For a while at the party tonight, I was like, the only girl. To someone like me, it's actually a nice thing, because, on the whole, I'm not all that unattractive. I can accept that. To some degree I'm charming and actually not unappealing to look at.
It was fun until other people came.
And it's not like I don't love those other people, I do. But I was no longer the center of attention.

It sounds horrible, I know, but I can't help it.
How often am I of all people, the one person sought out?

Never.
If ever.

And for an hour they looked to me, and waited for my smile.
Touched my face and called me babydoll.
One guy even called me cute and put his arm around me.

It makes me feel pathetic to be so reliant on another person, specifically a guy, but I can't help it.
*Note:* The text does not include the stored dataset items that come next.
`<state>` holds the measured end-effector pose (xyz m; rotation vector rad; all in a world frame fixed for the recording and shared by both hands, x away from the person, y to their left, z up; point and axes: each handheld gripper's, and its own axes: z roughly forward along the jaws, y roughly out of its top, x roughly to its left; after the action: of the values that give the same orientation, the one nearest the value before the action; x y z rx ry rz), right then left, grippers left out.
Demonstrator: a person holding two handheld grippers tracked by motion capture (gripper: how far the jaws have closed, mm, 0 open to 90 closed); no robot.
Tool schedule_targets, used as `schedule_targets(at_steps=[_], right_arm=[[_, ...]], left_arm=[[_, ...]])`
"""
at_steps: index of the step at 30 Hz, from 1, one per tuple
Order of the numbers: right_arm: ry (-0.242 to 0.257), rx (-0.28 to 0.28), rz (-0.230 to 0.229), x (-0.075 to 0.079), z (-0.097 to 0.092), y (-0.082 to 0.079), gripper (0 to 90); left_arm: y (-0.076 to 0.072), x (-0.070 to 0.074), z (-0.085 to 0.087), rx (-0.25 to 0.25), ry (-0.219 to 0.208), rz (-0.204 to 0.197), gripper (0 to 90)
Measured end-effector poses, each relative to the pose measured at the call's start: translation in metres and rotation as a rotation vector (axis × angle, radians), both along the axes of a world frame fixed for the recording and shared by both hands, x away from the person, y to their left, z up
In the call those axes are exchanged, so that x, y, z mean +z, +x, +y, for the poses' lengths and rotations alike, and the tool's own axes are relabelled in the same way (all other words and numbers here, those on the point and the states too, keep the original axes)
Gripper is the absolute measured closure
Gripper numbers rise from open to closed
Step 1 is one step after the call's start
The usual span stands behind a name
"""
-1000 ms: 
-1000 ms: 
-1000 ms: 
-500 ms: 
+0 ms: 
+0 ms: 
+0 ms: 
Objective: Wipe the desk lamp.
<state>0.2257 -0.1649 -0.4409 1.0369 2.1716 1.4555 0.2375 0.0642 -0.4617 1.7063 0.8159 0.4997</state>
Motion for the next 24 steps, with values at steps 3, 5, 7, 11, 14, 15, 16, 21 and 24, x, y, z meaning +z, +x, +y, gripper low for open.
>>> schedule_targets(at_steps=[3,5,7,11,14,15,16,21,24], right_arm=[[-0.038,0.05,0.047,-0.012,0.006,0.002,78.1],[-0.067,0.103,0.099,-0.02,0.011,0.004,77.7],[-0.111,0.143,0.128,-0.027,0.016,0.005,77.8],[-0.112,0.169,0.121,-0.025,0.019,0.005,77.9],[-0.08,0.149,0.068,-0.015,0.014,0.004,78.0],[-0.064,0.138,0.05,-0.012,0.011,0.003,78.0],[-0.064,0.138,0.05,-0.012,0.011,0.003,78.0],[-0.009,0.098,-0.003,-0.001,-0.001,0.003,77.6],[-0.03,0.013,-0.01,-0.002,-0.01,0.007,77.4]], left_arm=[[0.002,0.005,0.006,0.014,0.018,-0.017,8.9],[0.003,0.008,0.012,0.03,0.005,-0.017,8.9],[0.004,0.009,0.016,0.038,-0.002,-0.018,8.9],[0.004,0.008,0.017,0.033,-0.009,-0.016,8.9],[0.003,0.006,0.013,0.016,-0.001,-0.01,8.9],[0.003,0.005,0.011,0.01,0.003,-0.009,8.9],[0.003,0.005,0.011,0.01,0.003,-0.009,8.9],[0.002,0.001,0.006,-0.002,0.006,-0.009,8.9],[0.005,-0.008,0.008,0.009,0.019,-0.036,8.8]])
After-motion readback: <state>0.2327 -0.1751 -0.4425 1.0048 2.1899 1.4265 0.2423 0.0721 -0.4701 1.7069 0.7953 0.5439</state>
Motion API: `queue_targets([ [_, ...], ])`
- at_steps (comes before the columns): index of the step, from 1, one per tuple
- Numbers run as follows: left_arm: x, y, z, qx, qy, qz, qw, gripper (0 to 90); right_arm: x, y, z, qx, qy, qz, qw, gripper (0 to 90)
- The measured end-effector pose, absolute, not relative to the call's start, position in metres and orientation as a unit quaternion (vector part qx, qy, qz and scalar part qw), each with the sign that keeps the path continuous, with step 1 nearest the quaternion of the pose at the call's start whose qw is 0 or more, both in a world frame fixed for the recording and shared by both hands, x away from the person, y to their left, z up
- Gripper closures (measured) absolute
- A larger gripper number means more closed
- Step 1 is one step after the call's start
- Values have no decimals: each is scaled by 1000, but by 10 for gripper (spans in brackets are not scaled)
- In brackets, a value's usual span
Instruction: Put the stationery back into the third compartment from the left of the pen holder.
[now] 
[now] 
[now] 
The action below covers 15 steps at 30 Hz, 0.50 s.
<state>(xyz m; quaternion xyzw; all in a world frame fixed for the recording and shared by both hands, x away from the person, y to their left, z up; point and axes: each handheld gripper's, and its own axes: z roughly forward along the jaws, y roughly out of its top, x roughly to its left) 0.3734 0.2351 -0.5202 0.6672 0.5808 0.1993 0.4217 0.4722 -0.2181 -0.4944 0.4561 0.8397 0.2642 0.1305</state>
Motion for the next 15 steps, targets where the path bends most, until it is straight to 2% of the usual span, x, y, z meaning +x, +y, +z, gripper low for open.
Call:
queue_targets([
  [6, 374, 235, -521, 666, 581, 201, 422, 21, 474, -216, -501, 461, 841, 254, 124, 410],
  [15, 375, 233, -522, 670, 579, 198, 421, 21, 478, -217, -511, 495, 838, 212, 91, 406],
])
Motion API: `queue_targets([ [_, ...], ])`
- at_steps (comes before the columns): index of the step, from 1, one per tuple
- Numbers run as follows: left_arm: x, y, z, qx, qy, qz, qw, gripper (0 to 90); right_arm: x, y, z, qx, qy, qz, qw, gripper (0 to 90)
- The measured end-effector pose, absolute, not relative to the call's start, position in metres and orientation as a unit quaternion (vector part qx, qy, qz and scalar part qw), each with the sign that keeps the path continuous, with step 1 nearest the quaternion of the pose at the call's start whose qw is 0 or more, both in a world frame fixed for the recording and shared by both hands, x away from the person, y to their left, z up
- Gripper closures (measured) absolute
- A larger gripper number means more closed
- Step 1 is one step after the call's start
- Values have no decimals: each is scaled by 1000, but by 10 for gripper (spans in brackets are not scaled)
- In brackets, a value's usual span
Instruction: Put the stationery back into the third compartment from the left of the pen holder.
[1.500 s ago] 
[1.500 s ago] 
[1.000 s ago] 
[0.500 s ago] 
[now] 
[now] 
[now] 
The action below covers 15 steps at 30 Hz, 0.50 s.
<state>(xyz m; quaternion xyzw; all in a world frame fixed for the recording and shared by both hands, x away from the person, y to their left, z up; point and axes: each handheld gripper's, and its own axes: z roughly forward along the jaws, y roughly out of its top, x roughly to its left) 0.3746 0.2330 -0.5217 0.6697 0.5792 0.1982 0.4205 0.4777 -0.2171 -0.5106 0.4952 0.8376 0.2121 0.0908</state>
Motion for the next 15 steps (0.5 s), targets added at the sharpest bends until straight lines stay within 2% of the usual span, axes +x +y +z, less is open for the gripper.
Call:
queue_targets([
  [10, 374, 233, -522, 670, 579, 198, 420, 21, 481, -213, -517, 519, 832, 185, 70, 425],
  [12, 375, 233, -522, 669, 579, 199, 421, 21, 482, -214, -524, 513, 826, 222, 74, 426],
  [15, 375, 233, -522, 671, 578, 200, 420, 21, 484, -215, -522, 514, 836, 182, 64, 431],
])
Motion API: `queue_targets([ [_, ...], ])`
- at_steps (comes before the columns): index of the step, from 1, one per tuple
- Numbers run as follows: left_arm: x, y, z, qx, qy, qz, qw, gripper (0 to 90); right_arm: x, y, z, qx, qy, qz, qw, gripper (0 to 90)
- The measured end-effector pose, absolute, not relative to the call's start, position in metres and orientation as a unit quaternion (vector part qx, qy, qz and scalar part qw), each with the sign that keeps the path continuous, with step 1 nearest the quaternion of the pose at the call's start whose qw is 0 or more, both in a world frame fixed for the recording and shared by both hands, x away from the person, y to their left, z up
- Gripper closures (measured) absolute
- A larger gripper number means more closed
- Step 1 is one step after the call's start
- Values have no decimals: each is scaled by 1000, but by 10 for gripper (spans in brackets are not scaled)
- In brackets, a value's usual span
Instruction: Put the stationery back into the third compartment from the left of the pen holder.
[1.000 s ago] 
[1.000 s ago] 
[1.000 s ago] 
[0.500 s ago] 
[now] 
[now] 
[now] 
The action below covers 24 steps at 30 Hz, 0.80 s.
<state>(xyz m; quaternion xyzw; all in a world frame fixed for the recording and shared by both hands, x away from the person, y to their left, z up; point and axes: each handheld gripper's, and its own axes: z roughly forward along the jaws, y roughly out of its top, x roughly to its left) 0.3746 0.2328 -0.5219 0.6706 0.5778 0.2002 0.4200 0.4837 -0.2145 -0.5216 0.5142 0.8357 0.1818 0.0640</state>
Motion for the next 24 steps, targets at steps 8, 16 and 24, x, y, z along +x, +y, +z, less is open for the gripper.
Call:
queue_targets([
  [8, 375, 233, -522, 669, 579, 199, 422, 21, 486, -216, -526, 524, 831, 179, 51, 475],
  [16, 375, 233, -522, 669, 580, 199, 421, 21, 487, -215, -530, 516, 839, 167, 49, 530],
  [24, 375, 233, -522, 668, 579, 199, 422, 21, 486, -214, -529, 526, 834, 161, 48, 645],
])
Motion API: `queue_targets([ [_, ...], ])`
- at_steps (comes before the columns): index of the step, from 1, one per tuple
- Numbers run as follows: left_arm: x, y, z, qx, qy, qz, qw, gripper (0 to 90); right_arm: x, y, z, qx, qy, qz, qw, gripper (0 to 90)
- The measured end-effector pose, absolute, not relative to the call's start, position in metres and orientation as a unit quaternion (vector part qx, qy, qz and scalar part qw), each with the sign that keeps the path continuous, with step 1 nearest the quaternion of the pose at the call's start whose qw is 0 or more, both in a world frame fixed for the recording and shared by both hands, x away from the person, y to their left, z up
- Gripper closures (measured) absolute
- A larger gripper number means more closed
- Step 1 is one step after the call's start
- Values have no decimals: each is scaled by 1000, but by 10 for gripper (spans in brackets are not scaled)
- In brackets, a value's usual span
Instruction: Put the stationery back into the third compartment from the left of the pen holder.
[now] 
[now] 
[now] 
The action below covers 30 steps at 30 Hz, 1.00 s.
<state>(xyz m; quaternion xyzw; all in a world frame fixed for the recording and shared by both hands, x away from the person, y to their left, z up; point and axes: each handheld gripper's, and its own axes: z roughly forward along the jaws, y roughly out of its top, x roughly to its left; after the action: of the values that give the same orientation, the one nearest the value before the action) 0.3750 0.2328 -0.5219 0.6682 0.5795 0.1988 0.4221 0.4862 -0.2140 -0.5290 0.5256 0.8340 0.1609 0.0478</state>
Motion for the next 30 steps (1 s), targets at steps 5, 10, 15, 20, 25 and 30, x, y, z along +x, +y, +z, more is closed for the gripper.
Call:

I know what she meant now when she said she liked him, and his girlfriend too.
They're both good people.

And if I've said this once, I've said it a million times before:
the only guys at all interested in me, are the ones already with someone else, and dedicated enough to that girl that I, as even a blip on their radar, won't matter (at least enough to steal them away).

The rest are interested in the girls who regardless of actual disposition are more physically attractive.
(I'm not saying that I think the girl that was there tonight that took away from me isn't a wonderful person, she is, but it's not always the case).

So much for thinking I'd get action tonight.

And I didn't get nearly enough alcohol to be this pensive.
I said that to Brad.

I made several martini's tonight.
They were delicious.
I had wine too.
And a shot with the guy who called me babydoll and said I was cute and liked my sweater.

The wine wasn't as good as I've had before, but maybe that's what's made me so sad and thoughtful.
It tends to do that to me.

It makes me think of that song by that guy Dino..
"When the world seems to shine like you've had too much wine,
that's amore".

Except it's not.
Because it never is.

I've written a great deal tonight.
It's probably sad that the fact that I'll remember this tomorrow is disappointing to me.